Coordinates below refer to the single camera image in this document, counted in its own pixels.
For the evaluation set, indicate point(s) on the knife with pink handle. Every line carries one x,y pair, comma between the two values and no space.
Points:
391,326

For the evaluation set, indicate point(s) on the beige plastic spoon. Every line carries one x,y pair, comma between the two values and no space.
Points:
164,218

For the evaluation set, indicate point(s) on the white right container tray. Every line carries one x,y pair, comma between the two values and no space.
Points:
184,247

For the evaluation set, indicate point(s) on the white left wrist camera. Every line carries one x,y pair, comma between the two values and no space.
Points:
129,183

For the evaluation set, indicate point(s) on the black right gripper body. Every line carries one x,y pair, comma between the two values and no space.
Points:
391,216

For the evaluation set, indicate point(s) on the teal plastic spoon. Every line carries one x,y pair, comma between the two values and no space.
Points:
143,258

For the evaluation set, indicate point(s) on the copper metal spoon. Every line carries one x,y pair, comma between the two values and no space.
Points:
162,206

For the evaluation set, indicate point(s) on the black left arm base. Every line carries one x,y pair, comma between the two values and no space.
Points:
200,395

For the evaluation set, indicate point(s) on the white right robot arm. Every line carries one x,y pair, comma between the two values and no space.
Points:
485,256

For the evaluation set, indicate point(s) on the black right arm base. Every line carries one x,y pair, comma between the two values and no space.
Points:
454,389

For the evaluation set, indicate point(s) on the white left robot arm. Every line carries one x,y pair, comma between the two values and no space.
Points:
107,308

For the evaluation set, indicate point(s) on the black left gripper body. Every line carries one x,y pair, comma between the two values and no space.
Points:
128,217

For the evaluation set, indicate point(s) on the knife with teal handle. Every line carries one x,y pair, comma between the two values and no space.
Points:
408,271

··········

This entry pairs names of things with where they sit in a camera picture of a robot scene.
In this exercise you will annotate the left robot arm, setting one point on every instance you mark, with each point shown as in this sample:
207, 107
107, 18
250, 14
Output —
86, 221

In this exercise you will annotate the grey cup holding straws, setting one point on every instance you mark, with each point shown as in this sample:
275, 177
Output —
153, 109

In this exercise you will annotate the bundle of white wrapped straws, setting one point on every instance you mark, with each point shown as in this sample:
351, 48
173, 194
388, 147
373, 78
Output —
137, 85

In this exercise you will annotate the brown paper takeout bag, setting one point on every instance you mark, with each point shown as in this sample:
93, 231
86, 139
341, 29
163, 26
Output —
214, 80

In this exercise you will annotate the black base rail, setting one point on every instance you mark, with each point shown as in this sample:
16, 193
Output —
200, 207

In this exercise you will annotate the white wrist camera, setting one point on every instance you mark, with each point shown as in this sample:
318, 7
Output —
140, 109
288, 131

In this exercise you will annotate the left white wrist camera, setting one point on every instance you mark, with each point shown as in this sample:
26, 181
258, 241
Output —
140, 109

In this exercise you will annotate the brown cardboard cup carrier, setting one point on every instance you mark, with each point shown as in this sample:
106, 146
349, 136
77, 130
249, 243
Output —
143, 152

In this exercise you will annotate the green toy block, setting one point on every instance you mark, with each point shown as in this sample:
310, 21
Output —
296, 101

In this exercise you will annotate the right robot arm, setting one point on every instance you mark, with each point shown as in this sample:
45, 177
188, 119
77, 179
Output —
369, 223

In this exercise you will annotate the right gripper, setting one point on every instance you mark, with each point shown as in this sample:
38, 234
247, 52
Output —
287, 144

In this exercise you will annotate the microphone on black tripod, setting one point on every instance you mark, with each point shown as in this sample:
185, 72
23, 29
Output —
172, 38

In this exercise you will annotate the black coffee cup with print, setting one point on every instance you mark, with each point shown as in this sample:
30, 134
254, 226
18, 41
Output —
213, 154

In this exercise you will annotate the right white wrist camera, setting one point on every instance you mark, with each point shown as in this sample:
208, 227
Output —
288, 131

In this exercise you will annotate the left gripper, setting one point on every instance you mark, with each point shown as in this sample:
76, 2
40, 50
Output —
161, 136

··········

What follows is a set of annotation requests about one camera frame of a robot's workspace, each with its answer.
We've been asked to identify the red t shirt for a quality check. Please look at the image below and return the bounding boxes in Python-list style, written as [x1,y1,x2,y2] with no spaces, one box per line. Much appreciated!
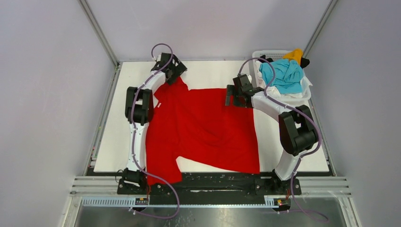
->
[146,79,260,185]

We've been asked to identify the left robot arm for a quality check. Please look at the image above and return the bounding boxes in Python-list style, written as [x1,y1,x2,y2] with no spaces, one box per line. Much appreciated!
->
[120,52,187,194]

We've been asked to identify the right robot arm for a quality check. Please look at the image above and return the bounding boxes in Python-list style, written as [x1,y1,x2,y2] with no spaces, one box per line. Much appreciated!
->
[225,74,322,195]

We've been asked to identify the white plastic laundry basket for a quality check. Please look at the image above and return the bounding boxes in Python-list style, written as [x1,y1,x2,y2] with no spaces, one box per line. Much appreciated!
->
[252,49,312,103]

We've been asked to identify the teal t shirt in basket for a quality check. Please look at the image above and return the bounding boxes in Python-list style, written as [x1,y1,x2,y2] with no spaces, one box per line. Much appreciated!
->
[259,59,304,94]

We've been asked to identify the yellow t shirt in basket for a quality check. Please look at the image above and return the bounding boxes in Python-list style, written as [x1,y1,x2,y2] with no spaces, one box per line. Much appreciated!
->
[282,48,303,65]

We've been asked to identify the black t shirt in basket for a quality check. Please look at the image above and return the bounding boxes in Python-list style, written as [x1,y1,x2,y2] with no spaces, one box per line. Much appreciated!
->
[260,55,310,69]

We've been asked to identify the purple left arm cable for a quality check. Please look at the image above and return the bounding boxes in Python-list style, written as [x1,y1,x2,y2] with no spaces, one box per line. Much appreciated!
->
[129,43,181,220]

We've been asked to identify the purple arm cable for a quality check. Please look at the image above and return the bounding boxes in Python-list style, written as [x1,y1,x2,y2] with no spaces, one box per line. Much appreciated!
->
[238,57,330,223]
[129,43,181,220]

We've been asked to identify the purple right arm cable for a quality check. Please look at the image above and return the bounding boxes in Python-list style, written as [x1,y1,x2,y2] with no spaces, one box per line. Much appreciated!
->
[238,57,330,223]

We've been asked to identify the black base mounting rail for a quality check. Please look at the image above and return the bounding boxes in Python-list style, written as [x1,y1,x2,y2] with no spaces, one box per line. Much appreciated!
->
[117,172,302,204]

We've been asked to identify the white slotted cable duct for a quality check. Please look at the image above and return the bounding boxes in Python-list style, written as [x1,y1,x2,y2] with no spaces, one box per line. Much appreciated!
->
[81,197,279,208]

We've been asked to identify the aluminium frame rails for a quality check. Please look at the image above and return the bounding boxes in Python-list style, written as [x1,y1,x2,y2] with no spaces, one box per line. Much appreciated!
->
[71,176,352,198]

··········

Prompt –
Each line in the listing that contains "purple" should be returned.

Result –
We've been asked to identify the purple left arm cable for a quality check. Please look at the image above and return the bounding boxes in Python-list style, written as [x1,y1,x2,y2] with no spaces, one box per line. Much appreciated!
We've been asked to identify the purple arm cable for a quality check. Please look at the image above and return the bounding boxes in Python-list style, written as [x1,y1,x2,y2] with no spaces, one box per line. Much appreciated!
We've been asked to identify the purple right arm cable for a quality check. Please look at the image above and return the bounding boxes in Python-list style, written as [x1,y1,x2,y2] with no spaces, one box per line. Much appreciated!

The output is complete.